#### Your objective:
Only the first line of the listing and the lines after it, up to and including the one containing "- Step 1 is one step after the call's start", should be retyped exactly.

#### Source data:
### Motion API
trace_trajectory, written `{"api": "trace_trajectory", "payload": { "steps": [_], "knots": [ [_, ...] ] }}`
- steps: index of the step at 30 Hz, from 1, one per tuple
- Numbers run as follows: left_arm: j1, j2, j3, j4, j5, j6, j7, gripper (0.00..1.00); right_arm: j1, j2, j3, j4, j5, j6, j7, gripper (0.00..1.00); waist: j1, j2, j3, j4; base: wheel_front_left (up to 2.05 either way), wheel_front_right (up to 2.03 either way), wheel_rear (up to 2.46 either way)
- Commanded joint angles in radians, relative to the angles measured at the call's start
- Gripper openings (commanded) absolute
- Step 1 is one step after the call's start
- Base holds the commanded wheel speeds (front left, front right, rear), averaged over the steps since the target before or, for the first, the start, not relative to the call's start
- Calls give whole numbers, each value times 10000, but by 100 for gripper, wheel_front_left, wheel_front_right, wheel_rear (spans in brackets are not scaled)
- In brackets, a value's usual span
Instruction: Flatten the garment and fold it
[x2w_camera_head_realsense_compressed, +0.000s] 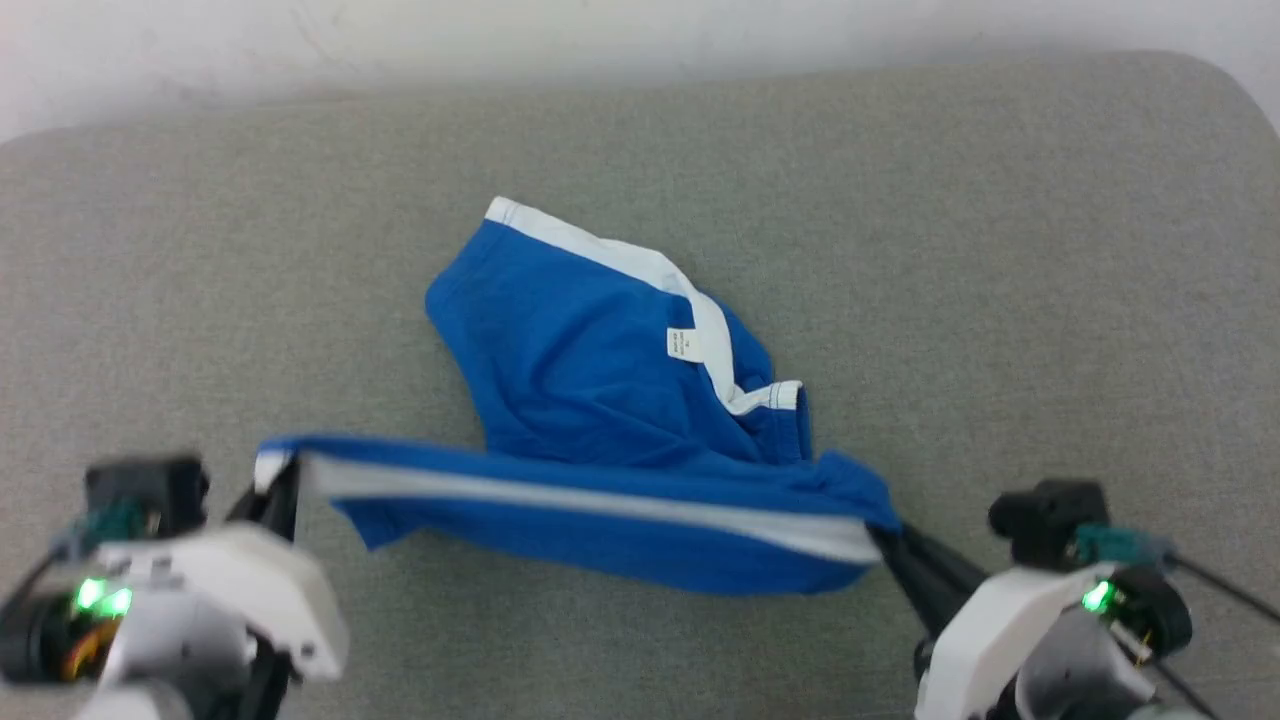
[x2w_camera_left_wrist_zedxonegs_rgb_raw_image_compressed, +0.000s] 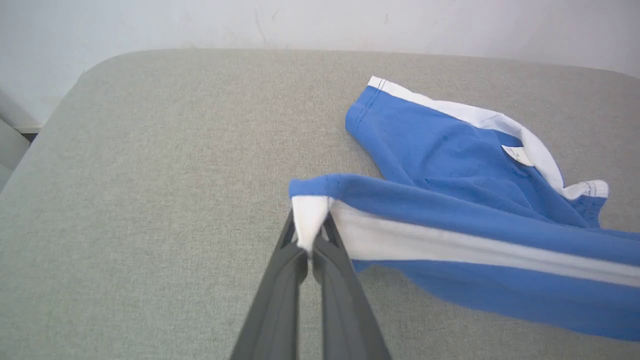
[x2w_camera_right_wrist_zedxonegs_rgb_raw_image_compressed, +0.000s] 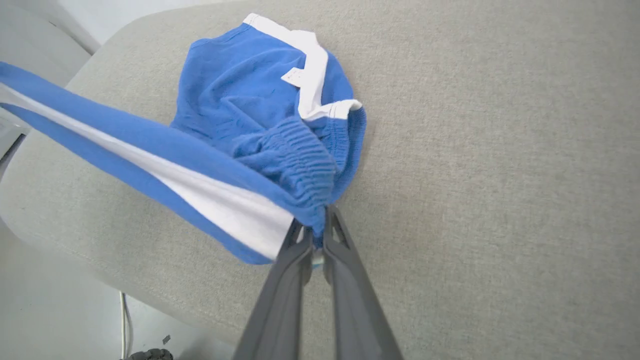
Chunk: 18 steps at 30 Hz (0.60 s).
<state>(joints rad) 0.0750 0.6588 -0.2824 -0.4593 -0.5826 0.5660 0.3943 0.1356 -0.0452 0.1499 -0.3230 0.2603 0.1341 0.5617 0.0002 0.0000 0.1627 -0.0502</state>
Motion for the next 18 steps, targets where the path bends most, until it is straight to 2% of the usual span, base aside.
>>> {"api": "trace_trajectory", "payload": {
  "steps": [1, 8, 12, 15, 18],
  "knots": [
    [-953, 121, -35, 509, -69, -292, 201, 0, -474, -57, -300, 277, 134, -34, -20, 0, -2, 0, 396, -204, 0, 0, 0],
    [-4704, -203, -1152, 3023, -117, -1877, 1565, 0, -2233, -53, -343, 1475, 481, -34, 177, 0, -2, 0, 1088, -625, 0, 0, 0],
    [-6633, -489, -1851, 4597, 171, -2641, 2347, 0, -3196, -52, -182, 2150, 615, -34, 200, 0, -2, 0, 1567, -870, 0, 0, 0],
    [-7947, -793, -2195, 5781, 446, -2945, 2762, 0, -3868, -52, 11, 2597, 854, -34, 119, 0, -2, 0, 1995, -1084, 0, 0, 0],
    [-9072, -1144, -2430, 6833, 695, -3064, 3064, 0, -4461, -52, 279, 3020, 1085, -34, -3, 0, -2, 0, 2400, -1261, 0, 0, 0]
  ]
}}
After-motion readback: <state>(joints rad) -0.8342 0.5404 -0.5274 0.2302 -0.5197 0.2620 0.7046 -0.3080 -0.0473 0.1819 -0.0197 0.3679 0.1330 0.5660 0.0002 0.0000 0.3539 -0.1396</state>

#### Output for this task:
### Motion API
trace_trajectory, written `{"api": "trace_trajectory", "payload": { "steps": [_], "knots": [ [_, ...] ] }}`
- steps: index of the step at 30 Hz, from 1, one per tuple
- Numbers run as follows: left_arm: j1, j2, j3, j4, j5, j6, j7, gripper (0.00..1.00); right_arm: j1, j2, j3, j4, j5, j6, j7, gripper (0.00..1.00); waist: j1, j2, j3, j4; base: wheel_front_left (up to 2.05 either way), wheel_front_right (up to 2.03 either way), wheel_rear (up to 2.46 either way)
- Commanded joint angles in radians, relative to the angles measured at the call's start
- Gripper openings (commanded) absolute
- Step 1 is one step after the call's start

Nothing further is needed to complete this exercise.